• AIM OF THE EXERCISE
Keep images out and repeat all data exactly.

• Data items

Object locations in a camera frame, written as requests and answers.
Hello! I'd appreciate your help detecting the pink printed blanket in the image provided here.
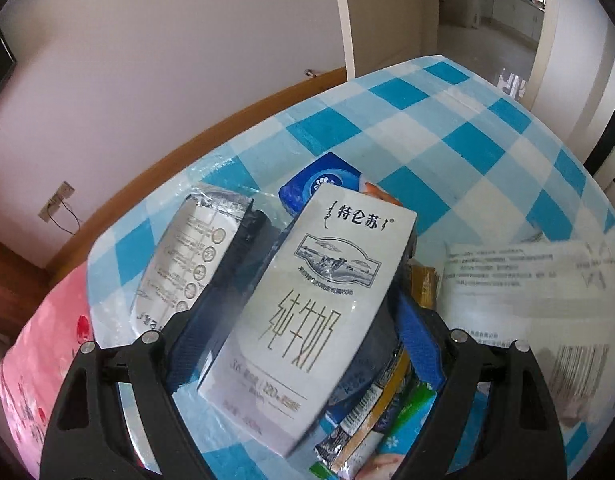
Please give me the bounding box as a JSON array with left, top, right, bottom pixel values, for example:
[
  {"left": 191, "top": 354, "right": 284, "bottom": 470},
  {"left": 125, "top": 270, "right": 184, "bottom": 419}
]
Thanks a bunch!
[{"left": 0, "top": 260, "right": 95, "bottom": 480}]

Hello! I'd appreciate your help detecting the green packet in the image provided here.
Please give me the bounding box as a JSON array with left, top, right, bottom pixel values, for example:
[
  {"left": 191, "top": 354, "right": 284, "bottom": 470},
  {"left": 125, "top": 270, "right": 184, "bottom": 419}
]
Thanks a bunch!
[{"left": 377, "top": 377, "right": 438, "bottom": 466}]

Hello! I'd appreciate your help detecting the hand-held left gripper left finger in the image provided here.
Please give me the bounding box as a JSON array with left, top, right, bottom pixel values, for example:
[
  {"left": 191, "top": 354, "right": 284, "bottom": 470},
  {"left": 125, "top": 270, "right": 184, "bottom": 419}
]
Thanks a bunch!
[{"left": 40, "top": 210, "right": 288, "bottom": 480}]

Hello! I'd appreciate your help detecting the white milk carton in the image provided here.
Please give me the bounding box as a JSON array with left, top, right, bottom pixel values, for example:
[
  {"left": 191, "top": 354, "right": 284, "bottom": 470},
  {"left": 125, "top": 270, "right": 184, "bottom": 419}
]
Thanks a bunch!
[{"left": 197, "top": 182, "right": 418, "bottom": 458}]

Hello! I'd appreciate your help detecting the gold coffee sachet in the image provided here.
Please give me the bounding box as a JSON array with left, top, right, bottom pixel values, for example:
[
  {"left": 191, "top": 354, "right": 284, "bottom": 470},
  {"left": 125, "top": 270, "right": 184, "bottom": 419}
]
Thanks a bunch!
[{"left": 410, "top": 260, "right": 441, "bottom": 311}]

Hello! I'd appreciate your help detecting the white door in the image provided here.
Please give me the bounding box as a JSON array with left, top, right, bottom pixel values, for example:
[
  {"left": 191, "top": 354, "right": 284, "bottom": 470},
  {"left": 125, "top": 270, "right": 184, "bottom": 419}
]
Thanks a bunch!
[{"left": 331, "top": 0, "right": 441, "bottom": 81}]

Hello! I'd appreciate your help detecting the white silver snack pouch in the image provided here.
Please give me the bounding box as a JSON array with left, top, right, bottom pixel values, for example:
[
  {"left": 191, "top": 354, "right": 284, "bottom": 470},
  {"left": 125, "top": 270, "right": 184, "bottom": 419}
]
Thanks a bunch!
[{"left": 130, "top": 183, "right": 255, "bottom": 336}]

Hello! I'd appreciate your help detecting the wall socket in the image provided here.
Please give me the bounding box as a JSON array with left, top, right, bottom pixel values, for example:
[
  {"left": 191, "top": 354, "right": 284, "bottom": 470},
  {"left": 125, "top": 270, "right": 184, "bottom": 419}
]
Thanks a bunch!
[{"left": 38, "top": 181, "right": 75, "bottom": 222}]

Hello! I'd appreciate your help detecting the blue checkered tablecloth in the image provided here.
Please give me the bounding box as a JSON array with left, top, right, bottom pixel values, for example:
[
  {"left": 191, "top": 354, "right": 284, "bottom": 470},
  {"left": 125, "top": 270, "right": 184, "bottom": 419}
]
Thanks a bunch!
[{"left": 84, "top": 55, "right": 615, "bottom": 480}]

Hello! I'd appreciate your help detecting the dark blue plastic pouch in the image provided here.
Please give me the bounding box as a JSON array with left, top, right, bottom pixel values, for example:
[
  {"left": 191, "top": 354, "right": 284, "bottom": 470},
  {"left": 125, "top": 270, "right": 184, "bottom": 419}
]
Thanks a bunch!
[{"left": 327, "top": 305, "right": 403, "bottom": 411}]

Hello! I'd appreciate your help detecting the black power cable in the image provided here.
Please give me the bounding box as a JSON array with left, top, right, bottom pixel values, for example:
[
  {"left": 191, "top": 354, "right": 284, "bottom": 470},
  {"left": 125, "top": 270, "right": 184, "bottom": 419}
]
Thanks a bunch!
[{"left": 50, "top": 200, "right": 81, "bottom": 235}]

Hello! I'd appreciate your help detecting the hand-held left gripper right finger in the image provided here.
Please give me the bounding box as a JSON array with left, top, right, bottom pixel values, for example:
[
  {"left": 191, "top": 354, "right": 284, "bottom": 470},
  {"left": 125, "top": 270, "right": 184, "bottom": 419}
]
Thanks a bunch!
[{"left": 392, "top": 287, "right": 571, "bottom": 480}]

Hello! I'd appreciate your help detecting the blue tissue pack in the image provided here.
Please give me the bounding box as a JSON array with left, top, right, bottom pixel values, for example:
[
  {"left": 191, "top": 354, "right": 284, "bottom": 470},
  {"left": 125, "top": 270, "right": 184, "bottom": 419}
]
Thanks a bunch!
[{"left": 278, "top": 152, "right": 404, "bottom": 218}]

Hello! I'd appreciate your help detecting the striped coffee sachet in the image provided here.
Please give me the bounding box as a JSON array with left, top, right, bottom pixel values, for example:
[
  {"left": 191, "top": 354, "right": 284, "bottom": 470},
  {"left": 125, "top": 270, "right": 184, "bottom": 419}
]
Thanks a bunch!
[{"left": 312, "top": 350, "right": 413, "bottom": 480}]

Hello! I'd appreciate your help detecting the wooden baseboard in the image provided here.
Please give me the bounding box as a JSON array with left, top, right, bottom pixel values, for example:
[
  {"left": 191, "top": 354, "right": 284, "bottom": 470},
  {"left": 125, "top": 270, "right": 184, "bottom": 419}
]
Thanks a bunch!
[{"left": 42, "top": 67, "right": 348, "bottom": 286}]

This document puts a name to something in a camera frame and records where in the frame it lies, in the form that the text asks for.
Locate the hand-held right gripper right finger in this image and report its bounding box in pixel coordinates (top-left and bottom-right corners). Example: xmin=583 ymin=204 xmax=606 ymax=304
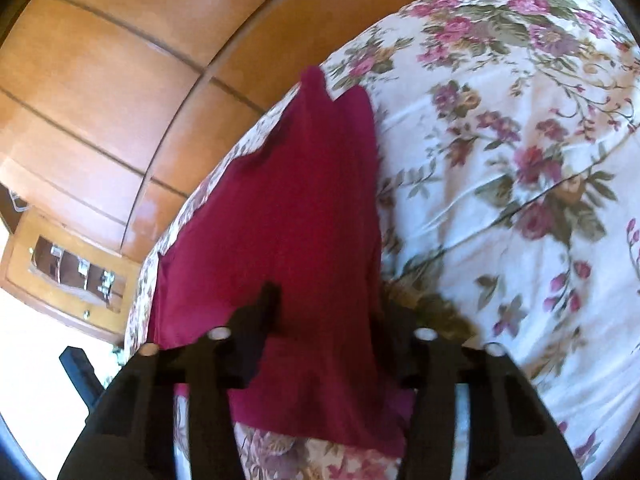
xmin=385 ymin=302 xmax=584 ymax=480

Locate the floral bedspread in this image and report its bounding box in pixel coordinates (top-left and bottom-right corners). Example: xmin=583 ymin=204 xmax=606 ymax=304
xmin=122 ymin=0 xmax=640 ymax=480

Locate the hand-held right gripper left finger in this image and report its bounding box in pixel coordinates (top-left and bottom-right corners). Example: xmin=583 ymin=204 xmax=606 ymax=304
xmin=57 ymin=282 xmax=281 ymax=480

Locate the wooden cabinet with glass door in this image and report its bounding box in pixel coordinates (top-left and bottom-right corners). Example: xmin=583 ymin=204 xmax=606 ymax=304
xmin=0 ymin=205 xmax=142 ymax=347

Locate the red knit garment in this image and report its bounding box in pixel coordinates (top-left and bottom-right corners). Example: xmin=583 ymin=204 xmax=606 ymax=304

• EXPECTED ANSWER
Object locations in a camera frame, written as requests and answers.
Hello! I'd appreciate your help detecting the pink printed blanket in the image provided here.
Please give me the bounding box as a JSON array with left, top, right, bottom pixel values, for example:
[
  {"left": 191, "top": 354, "right": 284, "bottom": 470},
  {"left": 125, "top": 270, "right": 184, "bottom": 419}
]
Thanks a bunch!
[{"left": 0, "top": 260, "right": 95, "bottom": 480}]

Hello! I'd appreciate your help detecting the green packet in the image provided here.
Please give me the bounding box as a JSON array with left, top, right, bottom pixel values, for example:
[
  {"left": 191, "top": 354, "right": 284, "bottom": 470},
  {"left": 125, "top": 270, "right": 184, "bottom": 419}
]
Thanks a bunch!
[{"left": 377, "top": 377, "right": 438, "bottom": 466}]

Hello! I'd appreciate your help detecting the hand-held left gripper left finger in the image provided here.
Please give me the bounding box as a JSON array with left, top, right, bottom pixel values, for example:
[
  {"left": 191, "top": 354, "right": 284, "bottom": 470},
  {"left": 125, "top": 270, "right": 184, "bottom": 419}
]
Thanks a bunch!
[{"left": 40, "top": 210, "right": 288, "bottom": 480}]

Hello! I'd appreciate your help detecting the white milk carton in the image provided here.
Please give me the bounding box as a JSON array with left, top, right, bottom pixel values, for example:
[
  {"left": 191, "top": 354, "right": 284, "bottom": 470},
  {"left": 125, "top": 270, "right": 184, "bottom": 419}
]
Thanks a bunch!
[{"left": 197, "top": 182, "right": 418, "bottom": 458}]

Hello! I'd appreciate your help detecting the gold coffee sachet in the image provided here.
Please give me the bounding box as a JSON array with left, top, right, bottom pixel values, for example:
[
  {"left": 191, "top": 354, "right": 284, "bottom": 470},
  {"left": 125, "top": 270, "right": 184, "bottom": 419}
]
Thanks a bunch!
[{"left": 410, "top": 260, "right": 441, "bottom": 311}]

Hello! I'd appreciate your help detecting the white door in the image provided here.
Please give me the bounding box as a JSON array with left, top, right, bottom pixel values, for example:
[
  {"left": 191, "top": 354, "right": 284, "bottom": 470},
  {"left": 125, "top": 270, "right": 184, "bottom": 419}
]
Thanks a bunch!
[{"left": 331, "top": 0, "right": 441, "bottom": 81}]

Hello! I'd appreciate your help detecting the white silver snack pouch in the image provided here.
Please give me the bounding box as a JSON array with left, top, right, bottom pixel values, for example:
[
  {"left": 191, "top": 354, "right": 284, "bottom": 470},
  {"left": 125, "top": 270, "right": 184, "bottom": 419}
]
Thanks a bunch!
[{"left": 130, "top": 183, "right": 255, "bottom": 336}]

Hello! I'd appreciate your help detecting the wall socket in the image provided here.
Please give me the bounding box as a JSON array with left, top, right, bottom pixel values, for example:
[
  {"left": 191, "top": 354, "right": 284, "bottom": 470},
  {"left": 125, "top": 270, "right": 184, "bottom": 419}
]
Thanks a bunch!
[{"left": 38, "top": 181, "right": 75, "bottom": 222}]

Hello! I'd appreciate your help detecting the blue checkered tablecloth in the image provided here.
Please give me the bounding box as a JSON array with left, top, right, bottom pixel values, for example:
[
  {"left": 191, "top": 354, "right": 284, "bottom": 470},
  {"left": 125, "top": 270, "right": 184, "bottom": 419}
]
Thanks a bunch!
[{"left": 84, "top": 55, "right": 615, "bottom": 480}]

Hello! I'd appreciate your help detecting the dark blue plastic pouch in the image provided here.
Please give me the bounding box as a JSON array with left, top, right, bottom pixel values, for example:
[
  {"left": 191, "top": 354, "right": 284, "bottom": 470},
  {"left": 125, "top": 270, "right": 184, "bottom": 419}
]
Thanks a bunch!
[{"left": 327, "top": 305, "right": 403, "bottom": 411}]

Hello! I'd appreciate your help detecting the black power cable in the image provided here.
Please give me the bounding box as a JSON array with left, top, right, bottom pixel values, for example:
[
  {"left": 191, "top": 354, "right": 284, "bottom": 470},
  {"left": 125, "top": 270, "right": 184, "bottom": 419}
]
Thanks a bunch!
[{"left": 50, "top": 200, "right": 81, "bottom": 235}]

Hello! I'd appreciate your help detecting the hand-held left gripper right finger in the image provided here.
Please give me the bounding box as a JSON array with left, top, right, bottom pixel values, for example:
[
  {"left": 191, "top": 354, "right": 284, "bottom": 470},
  {"left": 125, "top": 270, "right": 184, "bottom": 419}
]
Thanks a bunch!
[{"left": 392, "top": 287, "right": 571, "bottom": 480}]

Hello! I'd appreciate your help detecting the blue tissue pack in the image provided here.
Please give me the bounding box as a JSON array with left, top, right, bottom pixel values, for example:
[
  {"left": 191, "top": 354, "right": 284, "bottom": 470},
  {"left": 125, "top": 270, "right": 184, "bottom": 419}
]
Thanks a bunch!
[{"left": 278, "top": 152, "right": 404, "bottom": 218}]

Hello! I'd appreciate your help detecting the striped coffee sachet in the image provided here.
Please give me the bounding box as a JSON array with left, top, right, bottom pixel values, for example:
[
  {"left": 191, "top": 354, "right": 284, "bottom": 470},
  {"left": 125, "top": 270, "right": 184, "bottom": 419}
]
Thanks a bunch!
[{"left": 312, "top": 350, "right": 413, "bottom": 480}]

Hello! I'd appreciate your help detecting the wooden baseboard in the image provided here.
Please give me the bounding box as a JSON array with left, top, right, bottom pixel values, for example:
[
  {"left": 191, "top": 354, "right": 284, "bottom": 470},
  {"left": 125, "top": 270, "right": 184, "bottom": 419}
]
Thanks a bunch!
[{"left": 42, "top": 67, "right": 348, "bottom": 286}]

This document puts a name to something in a camera frame and records where in the frame it lies, in the form that the text asks for.
Locate the hand-held right gripper right finger in this image and report its bounding box in pixel coordinates (top-left and bottom-right corners). Example: xmin=583 ymin=204 xmax=606 ymax=304
xmin=385 ymin=302 xmax=584 ymax=480

Locate the floral bedspread in this image and report its bounding box in pixel coordinates (top-left and bottom-right corners). Example: xmin=583 ymin=204 xmax=606 ymax=304
xmin=122 ymin=0 xmax=640 ymax=480

Locate the hand-held right gripper left finger in this image and report its bounding box in pixel coordinates (top-left and bottom-right corners). Example: xmin=583 ymin=204 xmax=606 ymax=304
xmin=57 ymin=282 xmax=281 ymax=480

Locate the wooden cabinet with glass door in this image and report its bounding box in pixel coordinates (top-left and bottom-right corners). Example: xmin=583 ymin=204 xmax=606 ymax=304
xmin=0 ymin=205 xmax=142 ymax=347

Locate the red knit garment in this image and report its bounding box in pixel coordinates (top-left and bottom-right corners). Example: xmin=583 ymin=204 xmax=606 ymax=304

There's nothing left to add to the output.